This package provides utilities for building a restful API for Laravel projects.

This package requires PHP >= 8.0, Laravel ^8.0, ^9.0, ^10.0 and ^11.0.

Setup

In order to enable error wrapping feature, you should update your app/Exceptions/Handler.php. Make Handler extends NycuCsit\LaravelRestfulUtils\Exceptions\Handler instead of original one.

And we suggest you add HttpApiException into the $dontReport list:

use NycuCsit\LaravelRestfulUtils\Exceptions\HttpApiException;

protected $dontReport = [
    HttpApiException::class,
];

Exceptions

We suggest throwing exceptions instead of returning a response to indicate the status.

These exceptions help you to give a well-wrapped error response:

Error Wrapping

When enabled, error responses are represented like this:

{
    "error": {
        "code": "CONFLICT_STATUS",
        "message": "You cannot update this resource because it was locked."
    }
}

The code should be a string to simply indicate the type of error. The client may use it as error identifier.

The message should be a human-readable string to show the reason or what happened. You may provide localized message.

API Controller

This package provides controllers for you to reduce many duplicated logics.
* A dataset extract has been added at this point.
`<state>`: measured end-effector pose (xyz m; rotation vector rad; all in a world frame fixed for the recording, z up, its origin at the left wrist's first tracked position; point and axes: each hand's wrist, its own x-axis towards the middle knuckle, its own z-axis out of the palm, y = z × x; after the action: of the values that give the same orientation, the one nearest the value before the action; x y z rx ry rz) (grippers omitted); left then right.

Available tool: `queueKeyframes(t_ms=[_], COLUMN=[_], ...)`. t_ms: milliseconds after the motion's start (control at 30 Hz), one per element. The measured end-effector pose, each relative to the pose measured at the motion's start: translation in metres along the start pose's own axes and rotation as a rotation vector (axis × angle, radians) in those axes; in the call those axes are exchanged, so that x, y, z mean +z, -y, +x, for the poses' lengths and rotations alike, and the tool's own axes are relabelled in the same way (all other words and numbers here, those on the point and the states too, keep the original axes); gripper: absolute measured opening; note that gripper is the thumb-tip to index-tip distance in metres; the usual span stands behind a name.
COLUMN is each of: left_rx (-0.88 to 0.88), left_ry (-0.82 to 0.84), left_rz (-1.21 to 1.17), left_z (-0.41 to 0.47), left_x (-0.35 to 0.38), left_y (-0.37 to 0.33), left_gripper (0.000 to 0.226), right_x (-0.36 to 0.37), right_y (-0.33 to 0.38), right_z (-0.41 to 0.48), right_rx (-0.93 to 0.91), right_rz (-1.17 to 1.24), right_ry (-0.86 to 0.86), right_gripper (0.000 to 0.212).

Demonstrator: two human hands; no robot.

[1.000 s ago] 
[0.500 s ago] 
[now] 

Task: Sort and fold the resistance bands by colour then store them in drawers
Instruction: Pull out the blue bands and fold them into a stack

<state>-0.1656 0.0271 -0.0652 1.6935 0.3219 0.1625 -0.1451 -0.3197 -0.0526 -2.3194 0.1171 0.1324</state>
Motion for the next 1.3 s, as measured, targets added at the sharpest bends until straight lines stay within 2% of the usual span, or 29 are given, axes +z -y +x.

Publish these controllers' base classes to your app/Http/Controller:

php artisan vendor:publish --tag=restful-controllers

Now, you can use ApiResourceController and ApiNestedResourceController in app/Http/Controller in your application. These controllers are designed to integrate with Laravel's built-in features:

So, we suggested you create a resource controller like this:

php artisan make:restful-controller UserController --model=User --requests

or for nested resource:

php artisan make:restful-controller PhotoController --model=Photo --parent=User --requests

Now, you may implement method stubs in your controller.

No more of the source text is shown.